PROBLEM TO WORK ON
Quote exactly and only this range of lines in the data below: the line that holds "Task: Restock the" to the line that holds "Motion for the", both included.

RAW DATA
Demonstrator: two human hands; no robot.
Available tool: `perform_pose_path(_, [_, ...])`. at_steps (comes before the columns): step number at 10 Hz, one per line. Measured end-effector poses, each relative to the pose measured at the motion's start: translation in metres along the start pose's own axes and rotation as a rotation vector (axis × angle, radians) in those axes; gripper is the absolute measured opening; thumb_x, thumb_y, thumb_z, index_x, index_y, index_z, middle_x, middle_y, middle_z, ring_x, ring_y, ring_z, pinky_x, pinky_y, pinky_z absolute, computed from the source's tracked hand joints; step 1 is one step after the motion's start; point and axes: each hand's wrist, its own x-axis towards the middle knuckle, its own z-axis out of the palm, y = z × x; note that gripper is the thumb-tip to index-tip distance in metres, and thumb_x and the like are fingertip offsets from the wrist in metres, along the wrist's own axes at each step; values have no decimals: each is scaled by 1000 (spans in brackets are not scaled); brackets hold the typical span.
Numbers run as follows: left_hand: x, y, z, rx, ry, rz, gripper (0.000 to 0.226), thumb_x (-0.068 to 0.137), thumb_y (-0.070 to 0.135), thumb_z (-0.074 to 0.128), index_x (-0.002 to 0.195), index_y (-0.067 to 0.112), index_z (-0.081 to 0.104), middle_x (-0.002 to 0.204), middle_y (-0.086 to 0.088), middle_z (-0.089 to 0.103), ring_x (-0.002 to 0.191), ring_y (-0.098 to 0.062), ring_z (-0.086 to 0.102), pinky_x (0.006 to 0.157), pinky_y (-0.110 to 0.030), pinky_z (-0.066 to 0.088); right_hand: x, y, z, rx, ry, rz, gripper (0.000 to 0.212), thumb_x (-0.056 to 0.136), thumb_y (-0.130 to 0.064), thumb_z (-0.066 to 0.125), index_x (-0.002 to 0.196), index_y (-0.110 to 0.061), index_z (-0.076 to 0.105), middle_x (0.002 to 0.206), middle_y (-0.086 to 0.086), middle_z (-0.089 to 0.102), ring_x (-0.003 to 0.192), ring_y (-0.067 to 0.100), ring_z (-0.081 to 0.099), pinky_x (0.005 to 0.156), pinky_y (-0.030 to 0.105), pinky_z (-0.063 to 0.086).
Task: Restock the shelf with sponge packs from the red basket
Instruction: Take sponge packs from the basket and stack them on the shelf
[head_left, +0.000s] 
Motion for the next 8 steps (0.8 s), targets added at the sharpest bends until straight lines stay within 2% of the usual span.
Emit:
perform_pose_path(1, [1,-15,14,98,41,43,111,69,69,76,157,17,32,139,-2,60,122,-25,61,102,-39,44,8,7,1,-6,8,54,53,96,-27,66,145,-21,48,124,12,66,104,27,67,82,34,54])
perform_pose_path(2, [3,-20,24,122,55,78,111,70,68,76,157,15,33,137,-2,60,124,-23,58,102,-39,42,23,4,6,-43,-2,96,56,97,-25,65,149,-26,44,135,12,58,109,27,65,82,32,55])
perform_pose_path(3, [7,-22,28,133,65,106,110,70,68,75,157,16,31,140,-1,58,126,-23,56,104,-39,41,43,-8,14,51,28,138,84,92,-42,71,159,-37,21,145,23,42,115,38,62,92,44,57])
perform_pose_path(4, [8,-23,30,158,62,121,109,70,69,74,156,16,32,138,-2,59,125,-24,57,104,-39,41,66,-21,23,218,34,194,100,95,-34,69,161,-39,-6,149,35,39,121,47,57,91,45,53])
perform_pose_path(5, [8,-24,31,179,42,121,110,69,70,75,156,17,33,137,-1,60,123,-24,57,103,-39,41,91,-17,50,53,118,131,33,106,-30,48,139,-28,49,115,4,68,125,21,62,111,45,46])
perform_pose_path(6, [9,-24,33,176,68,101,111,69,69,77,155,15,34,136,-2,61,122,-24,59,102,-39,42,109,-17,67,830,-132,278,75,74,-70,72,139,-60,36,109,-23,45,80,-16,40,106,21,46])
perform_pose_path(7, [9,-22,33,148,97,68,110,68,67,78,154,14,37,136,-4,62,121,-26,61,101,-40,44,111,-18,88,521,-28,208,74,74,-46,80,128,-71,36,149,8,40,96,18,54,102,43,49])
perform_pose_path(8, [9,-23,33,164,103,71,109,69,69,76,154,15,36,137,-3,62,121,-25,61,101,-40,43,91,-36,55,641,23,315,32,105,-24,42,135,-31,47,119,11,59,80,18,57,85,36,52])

ANSWER FOR THIS EXERCISE
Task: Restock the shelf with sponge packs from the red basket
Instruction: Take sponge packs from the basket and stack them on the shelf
[head_left, +0.000s] 
Motion for the next 8 steps (0.8 s), targets added at the sharpest bends until straight lines stay within 2% of the usual span.

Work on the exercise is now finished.